Sufficient supplies of fuel were needed to postwar restoration of devastated Japan. Guarantee of food, accommodation and a basic living standard brought more than 3000 and later almost 5.5 thousand settlers who made a home here since 1959. Regarding the area of the island it is today one of the most populous places in the world! On August 9, 1945 Nagasakipaid the highest price – it was a place where the atom bomb exploded. Originally it was intended for the industrial center of Kokura, however, on that day it was covered by a thick lyer of clouds. Soil contamination and total devastation and resolution of the nation only strengthened an interest in life and work in mines of Hashima as well as on 480 other islands along the coast of Japan.

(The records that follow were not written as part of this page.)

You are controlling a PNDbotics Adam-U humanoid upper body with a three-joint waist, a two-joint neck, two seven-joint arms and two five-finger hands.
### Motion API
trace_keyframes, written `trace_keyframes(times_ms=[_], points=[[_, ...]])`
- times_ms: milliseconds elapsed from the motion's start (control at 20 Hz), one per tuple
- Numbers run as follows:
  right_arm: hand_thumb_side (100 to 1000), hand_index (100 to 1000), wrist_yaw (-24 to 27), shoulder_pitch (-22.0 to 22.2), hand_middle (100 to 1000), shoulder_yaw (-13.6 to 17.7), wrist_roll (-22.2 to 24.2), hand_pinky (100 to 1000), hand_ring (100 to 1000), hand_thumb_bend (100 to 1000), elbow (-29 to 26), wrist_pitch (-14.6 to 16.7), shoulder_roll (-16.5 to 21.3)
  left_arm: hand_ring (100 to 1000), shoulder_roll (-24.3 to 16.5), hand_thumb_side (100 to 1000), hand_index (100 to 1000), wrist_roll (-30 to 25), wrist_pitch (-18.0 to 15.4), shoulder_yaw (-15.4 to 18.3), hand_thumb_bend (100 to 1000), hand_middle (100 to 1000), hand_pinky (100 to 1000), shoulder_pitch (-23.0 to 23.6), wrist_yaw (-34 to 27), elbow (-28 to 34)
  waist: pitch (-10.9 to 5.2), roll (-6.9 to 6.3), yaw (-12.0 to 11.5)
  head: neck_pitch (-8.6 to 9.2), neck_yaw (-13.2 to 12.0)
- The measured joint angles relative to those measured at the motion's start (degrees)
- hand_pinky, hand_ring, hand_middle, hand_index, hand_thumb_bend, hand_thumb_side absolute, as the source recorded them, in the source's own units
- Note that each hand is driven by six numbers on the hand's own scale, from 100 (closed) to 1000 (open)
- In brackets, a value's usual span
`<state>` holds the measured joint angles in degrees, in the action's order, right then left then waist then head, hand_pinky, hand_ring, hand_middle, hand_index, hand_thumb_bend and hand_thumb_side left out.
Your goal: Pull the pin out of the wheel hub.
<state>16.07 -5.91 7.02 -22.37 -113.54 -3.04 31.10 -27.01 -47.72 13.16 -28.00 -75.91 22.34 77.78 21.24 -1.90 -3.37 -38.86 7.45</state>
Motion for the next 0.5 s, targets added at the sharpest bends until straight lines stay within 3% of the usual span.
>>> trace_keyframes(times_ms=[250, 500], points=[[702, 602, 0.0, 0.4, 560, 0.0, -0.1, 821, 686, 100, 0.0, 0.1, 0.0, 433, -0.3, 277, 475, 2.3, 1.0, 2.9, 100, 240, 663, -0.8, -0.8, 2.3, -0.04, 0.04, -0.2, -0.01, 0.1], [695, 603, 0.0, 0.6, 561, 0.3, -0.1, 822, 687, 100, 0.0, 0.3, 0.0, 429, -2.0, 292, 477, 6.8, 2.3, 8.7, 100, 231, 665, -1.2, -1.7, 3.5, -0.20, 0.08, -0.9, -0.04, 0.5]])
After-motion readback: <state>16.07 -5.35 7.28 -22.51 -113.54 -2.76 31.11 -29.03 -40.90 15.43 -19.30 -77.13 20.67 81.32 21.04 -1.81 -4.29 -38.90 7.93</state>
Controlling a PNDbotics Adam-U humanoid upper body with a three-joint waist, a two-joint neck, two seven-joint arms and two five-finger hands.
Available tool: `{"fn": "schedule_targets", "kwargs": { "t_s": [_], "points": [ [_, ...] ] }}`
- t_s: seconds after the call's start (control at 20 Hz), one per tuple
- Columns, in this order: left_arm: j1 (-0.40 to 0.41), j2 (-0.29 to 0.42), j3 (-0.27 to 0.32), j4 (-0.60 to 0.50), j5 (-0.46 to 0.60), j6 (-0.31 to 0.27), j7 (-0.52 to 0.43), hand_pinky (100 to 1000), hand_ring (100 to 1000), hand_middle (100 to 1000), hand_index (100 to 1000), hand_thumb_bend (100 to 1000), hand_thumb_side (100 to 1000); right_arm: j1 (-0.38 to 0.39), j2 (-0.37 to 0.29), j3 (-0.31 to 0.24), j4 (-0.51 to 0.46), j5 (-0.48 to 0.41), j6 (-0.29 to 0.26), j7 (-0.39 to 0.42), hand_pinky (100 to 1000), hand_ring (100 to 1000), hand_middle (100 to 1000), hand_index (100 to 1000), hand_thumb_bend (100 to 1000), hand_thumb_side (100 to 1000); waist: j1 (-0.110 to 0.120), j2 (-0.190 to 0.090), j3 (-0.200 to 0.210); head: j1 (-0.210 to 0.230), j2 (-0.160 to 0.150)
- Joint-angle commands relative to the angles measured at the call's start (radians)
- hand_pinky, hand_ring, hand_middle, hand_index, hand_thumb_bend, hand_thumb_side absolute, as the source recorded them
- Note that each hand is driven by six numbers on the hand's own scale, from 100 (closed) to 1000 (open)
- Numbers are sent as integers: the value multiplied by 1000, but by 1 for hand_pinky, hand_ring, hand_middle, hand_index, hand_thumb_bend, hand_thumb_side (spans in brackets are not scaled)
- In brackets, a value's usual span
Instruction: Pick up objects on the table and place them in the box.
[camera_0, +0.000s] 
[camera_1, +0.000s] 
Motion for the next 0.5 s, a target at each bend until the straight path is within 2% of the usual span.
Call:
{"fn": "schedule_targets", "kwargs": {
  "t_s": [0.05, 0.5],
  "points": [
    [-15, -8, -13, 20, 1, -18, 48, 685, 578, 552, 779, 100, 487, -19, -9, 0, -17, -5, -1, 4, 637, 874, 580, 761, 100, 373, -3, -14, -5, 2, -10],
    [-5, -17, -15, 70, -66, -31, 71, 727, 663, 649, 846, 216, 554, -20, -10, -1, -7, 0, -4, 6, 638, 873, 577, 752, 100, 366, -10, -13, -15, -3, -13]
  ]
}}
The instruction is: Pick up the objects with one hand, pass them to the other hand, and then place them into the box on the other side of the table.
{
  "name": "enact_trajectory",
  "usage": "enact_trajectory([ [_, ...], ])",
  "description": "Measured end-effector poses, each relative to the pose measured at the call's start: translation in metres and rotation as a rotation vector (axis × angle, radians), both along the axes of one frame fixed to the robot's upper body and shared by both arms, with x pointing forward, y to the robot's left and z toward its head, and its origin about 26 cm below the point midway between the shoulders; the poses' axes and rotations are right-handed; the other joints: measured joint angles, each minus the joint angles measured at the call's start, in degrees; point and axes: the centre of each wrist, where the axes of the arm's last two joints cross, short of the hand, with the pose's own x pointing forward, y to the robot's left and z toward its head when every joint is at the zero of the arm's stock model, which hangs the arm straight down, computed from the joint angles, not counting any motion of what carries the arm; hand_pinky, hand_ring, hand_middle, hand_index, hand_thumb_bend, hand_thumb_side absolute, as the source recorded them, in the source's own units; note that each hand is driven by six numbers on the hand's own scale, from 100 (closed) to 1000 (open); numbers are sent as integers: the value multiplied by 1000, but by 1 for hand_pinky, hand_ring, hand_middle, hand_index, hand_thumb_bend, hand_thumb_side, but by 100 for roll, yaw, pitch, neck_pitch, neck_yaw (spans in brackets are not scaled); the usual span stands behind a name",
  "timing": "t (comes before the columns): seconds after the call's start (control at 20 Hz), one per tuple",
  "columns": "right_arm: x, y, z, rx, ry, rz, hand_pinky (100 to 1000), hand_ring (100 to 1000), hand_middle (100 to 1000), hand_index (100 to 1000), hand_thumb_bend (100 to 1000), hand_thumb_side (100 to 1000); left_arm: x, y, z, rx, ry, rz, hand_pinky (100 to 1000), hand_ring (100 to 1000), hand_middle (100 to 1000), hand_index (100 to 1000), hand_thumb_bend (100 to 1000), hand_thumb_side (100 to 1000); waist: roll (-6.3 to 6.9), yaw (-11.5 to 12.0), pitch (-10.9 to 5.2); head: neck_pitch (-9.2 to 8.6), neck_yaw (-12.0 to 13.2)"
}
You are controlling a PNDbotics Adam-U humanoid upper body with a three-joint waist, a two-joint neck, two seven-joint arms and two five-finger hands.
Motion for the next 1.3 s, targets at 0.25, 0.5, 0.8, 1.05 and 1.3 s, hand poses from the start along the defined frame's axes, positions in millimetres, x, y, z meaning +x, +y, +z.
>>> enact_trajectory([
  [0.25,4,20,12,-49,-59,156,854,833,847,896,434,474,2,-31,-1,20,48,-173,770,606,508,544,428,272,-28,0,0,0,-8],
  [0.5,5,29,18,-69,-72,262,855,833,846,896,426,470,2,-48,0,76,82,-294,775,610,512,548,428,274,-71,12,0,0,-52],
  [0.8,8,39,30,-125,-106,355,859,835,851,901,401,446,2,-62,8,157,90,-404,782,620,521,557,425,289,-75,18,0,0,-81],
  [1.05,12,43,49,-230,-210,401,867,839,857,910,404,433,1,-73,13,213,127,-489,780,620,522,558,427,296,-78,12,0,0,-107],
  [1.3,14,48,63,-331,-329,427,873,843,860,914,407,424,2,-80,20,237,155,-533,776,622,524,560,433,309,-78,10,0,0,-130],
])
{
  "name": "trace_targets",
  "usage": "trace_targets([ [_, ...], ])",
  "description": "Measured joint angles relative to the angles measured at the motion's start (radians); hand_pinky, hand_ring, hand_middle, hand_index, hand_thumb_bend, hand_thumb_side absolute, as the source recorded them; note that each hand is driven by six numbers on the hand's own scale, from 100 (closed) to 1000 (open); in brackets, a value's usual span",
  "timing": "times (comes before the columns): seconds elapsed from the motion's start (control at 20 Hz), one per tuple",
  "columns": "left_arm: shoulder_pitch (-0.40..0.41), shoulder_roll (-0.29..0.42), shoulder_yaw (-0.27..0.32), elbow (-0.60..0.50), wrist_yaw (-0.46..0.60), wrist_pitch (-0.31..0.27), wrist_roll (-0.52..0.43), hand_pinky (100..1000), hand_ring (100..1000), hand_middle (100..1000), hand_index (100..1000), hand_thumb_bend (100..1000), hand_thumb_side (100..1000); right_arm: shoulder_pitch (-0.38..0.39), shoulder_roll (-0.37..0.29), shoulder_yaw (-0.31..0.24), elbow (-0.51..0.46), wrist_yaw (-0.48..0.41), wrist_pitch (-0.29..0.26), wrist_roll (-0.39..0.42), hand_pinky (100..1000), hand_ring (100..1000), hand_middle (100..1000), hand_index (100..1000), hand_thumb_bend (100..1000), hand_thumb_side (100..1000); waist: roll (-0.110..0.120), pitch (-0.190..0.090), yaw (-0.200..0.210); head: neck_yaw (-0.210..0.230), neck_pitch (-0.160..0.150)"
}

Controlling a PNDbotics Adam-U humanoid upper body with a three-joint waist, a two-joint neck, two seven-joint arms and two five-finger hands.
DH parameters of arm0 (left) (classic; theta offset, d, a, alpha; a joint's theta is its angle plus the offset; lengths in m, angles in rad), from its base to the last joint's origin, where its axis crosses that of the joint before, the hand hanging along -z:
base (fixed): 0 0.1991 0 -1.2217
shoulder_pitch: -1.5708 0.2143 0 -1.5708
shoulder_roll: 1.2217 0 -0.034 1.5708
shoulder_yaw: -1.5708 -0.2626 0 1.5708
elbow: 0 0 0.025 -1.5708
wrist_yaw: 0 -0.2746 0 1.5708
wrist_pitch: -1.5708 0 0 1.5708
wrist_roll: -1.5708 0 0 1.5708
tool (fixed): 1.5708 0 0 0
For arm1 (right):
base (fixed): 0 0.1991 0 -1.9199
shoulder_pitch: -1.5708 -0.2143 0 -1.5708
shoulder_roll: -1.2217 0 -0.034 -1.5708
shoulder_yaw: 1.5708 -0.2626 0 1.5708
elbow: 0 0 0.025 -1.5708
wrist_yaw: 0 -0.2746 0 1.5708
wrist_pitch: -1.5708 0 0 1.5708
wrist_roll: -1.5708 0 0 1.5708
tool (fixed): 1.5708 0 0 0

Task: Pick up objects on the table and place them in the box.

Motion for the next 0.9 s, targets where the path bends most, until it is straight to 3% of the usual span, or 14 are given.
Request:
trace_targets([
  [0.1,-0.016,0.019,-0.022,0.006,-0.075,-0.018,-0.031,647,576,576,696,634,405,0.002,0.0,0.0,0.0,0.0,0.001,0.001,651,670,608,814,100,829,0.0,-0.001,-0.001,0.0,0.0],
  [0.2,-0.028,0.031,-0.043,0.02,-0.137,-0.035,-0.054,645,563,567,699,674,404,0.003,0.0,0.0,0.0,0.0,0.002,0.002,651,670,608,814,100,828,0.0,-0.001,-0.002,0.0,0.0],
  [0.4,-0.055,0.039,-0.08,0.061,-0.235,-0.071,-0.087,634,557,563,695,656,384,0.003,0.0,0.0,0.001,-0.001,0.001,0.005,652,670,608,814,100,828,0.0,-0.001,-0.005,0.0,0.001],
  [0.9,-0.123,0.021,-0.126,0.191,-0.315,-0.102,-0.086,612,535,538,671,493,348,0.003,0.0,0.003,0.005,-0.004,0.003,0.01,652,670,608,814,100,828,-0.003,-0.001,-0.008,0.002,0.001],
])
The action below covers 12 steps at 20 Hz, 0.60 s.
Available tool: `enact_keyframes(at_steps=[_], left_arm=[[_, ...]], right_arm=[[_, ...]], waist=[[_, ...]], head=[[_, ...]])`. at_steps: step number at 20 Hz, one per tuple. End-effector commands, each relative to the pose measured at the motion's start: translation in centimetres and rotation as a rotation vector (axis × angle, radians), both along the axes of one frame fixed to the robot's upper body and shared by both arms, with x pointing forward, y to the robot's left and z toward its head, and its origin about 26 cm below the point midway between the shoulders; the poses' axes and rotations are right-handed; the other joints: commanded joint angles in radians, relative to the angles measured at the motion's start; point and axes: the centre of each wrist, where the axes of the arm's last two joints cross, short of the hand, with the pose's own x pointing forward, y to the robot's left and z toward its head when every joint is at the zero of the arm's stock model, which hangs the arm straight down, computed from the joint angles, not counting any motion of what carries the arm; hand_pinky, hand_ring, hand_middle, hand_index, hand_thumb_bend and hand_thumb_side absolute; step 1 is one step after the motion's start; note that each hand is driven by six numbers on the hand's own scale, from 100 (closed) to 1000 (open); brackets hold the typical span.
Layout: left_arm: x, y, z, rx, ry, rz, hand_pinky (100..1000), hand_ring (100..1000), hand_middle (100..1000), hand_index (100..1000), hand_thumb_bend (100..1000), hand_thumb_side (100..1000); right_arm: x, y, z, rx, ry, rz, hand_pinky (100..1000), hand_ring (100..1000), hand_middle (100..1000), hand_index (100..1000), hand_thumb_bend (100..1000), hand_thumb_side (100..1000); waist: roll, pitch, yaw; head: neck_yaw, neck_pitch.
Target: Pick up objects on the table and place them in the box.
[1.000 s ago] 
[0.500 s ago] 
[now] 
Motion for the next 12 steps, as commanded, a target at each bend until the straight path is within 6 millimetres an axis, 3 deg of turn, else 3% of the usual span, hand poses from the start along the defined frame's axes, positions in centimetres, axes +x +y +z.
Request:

Same massive postwar growth and decrease of population happened at the end of 1960s. Cheap Arab oil literary changed every industry. Ships commonly used oil products and coal’s influence waned. A definite end came in the year 1974, when all mine works were ceased. The population of the island was transported to mainland. Most of the transported took with them only their memories, old photographs and some indispensable things for a new beginning. After the last miner left Hashima, the island became literary forbidden area. Nobody could land there, for safety reasons, let alone walk through things that were left here. Buildings were falling apart, underground was unstable and there was almost no way to connect with mainland. A punishment for breaking the ban of disembark was 30 day imprison plus, in case of some foreigner, expulsion from the country. In that time the island became almost a legend. A mythical place where fishermen would take you for some little bribe. At dusk, when you can see only barely visible silhouettes Hashima reminds one of a huge battleship. You can often see this as a nickname for the island the "Battleship island" or Gunkanjima in Japanese

Because of the endless pressure from the general public, tourism and media first visitors after dozens of years were allowed to get on the island, in 2008, and shoot some videos and take photos, legally. Despite all permissions nobody will ever look into the underground of the island where are hundreds of meters of shafts that for almost a hundred years fed with its 16 million tons of coal voracious steam machines and the economy of the Empire of Japan. Plans for opening the island to the public are still alive. Meanwhile the island became an official part of the national cultural heritage, however, the public must still wait. Needles to say, the island inspired many filmmakers.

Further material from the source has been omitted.